# Temps... what is ideal?



## hewgag (Dec 9, 2011)

I have a crap-ton of cheese in the ol' cold smoker. Been going on about 3 hrs now... its a chilly 43F here in Fort Worthless tonight and my cheese is not showing much color despite the absolute perfect hickory TBS in my smoker right now. So my question is this:

Does temperature matter much to color and flavor, and if so what is the "ideal" smoking temp?

Also... what is too cold when cold smoking?

Thank you and SMOKE ON!!


----------



## so ms smoker (Dec 9, 2011)

Not sure what the 'perfect' temp is , but you need to stay under 100 degrees. Don't forget that after smoking you should wrap and refrigerate for 2 weeks before devouring! This will let the smoke flavor intensify.

Mike


----------



## hewgag (Dec 9, 2011)

Yes Mike, previous batches last spring and late summer were in the 80 - 87F range and the cheese did sweat just a tad bit.
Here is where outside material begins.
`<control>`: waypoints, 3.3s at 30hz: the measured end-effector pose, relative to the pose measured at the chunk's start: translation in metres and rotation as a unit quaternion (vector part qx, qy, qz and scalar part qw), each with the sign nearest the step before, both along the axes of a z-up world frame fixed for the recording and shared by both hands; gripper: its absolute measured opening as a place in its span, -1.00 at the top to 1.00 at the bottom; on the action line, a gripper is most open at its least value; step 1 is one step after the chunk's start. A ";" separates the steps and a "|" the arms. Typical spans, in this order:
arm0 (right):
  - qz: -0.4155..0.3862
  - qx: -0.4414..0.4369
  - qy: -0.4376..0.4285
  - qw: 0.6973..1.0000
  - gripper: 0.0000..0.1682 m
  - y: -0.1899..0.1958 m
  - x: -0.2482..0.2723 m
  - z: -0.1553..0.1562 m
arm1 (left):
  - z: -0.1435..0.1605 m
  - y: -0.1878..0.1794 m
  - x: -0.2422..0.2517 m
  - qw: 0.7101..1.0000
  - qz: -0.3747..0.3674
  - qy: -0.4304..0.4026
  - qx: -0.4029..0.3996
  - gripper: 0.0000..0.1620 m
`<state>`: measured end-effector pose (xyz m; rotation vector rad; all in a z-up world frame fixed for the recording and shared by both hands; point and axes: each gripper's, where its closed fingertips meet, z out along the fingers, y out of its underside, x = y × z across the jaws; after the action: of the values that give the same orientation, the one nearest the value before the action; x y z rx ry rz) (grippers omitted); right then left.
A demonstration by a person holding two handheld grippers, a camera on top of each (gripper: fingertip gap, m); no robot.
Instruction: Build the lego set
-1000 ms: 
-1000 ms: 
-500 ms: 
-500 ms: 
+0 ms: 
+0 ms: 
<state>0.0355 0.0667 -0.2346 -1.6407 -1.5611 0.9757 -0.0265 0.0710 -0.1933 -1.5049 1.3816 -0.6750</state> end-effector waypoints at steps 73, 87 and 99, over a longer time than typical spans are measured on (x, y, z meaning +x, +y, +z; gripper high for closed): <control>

But it also showed a LOT more color at 2 hrs running at those temps than this batch is at 3, going on 4 hrs now. So my gut tells me that cold temps don't lend to the deep dark smokey color... which is fine by me so long as the flavor is there. And the batch I did a few nights ago at roughly 40F is in my fridge... virtually no color change, yet is permeating my fridge with smokiness even through the bag!! I cant wait to try it out.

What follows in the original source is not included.